[v3] bitops: optimize code and add tests

[PATCH v3 1/5] m68k/bitops: force inlining of all bitops functions

Posted by Vincent Mailhol 2 years, 1 month ago

The inline keyword actually does not guarantee that the compiler will
inline a functions.

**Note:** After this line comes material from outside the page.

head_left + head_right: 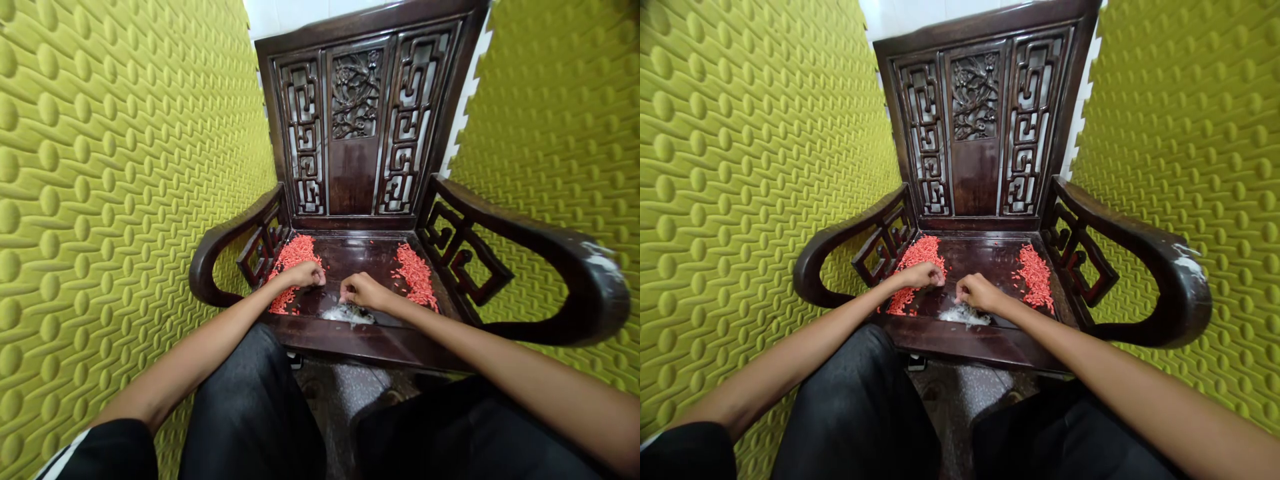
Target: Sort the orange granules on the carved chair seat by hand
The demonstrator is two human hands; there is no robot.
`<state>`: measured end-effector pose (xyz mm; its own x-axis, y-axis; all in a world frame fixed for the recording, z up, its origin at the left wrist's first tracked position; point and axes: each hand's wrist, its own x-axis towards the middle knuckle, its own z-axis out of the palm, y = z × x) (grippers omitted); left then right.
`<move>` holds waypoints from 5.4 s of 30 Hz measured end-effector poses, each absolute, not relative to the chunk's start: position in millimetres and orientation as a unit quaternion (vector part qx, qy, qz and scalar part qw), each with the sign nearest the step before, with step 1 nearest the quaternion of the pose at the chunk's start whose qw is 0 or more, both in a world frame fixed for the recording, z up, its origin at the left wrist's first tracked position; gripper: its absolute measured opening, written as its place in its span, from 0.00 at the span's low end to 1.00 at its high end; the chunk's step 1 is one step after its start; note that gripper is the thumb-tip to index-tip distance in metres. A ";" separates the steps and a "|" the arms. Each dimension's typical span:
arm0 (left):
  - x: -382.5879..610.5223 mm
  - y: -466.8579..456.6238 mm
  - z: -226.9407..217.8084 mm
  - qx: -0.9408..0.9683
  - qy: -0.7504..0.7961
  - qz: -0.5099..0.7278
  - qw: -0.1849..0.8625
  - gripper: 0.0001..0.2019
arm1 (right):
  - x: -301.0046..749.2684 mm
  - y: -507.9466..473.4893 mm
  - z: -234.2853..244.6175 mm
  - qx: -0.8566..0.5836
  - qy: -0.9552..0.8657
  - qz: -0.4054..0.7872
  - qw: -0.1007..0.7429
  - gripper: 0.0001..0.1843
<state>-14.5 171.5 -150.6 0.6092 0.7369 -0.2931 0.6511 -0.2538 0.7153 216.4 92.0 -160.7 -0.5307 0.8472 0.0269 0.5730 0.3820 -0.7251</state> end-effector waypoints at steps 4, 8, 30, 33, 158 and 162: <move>-11.8 163.7 -134.2 0.752 0.415 0.121 0.497 0.10 | 221.9 98.2 -152.0 -0.466 -0.772 0.357 0.243 0.05; -8.7 148.2 -110.4 0.711 0.380 0.195 0.558 0.18 | 232.7 105.1 -132.7 -0.482 -0.716 0.410 0.296 0.07; 40.4 5.5 -28.6 0.312 0.218 0.462 0.801 0.07 | 233.1 24.1 5.6 -0.360 -0.650 0.419 0.522 0.16; 40.2 -0.9 -32.2 0.295 0.225 0.475 0.798 0.08 | 226.2 15.2 9.4 -0.344 -0.657 0.445 0.503 0.15; 36.8 1.8 -39.5 0.323 0.300 0.463 0.769 0.20 | 220.6 12.5 -20.3 -0.231 -0.872 0.024 0.430 0.05; 35.4 2.6 -39.2 0.335 0.292 0.454 0.772 0.20 | 217.7 11.4 -20.2 -0.220 -0.854 0.058 0.467 0.06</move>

Whenever the goal is to actually inline a
function, __always_inline should always be preferred instead.

On an allyesconfig, with GCC 13.2.1, it saves roughly 5 KB.

  $ size --format=GNU vmlinux.before vmlinux.after
        text       data        bss      total filename
    60449738   70975612    2288988  133714338 vmlinux.before
    60446534   70972412    2289596  133708542 vmlinux.after

Reference: commit 8dd5032d9c54 ("x86/asm/bitops: Force inlining of
test_and_set_bit and friends")
Link: https://git.kernel.org/torvalds/c/8dd5032d9c54

Signed-off-by: Vincent Mailhol <mailhol.vincent@wanadoo.fr>
---
 arch/m68k/include/asm/bitops.h | 87 +++++++++++++++++-----------------
 1 file changed, 44 insertions(+), 43 deletions(-)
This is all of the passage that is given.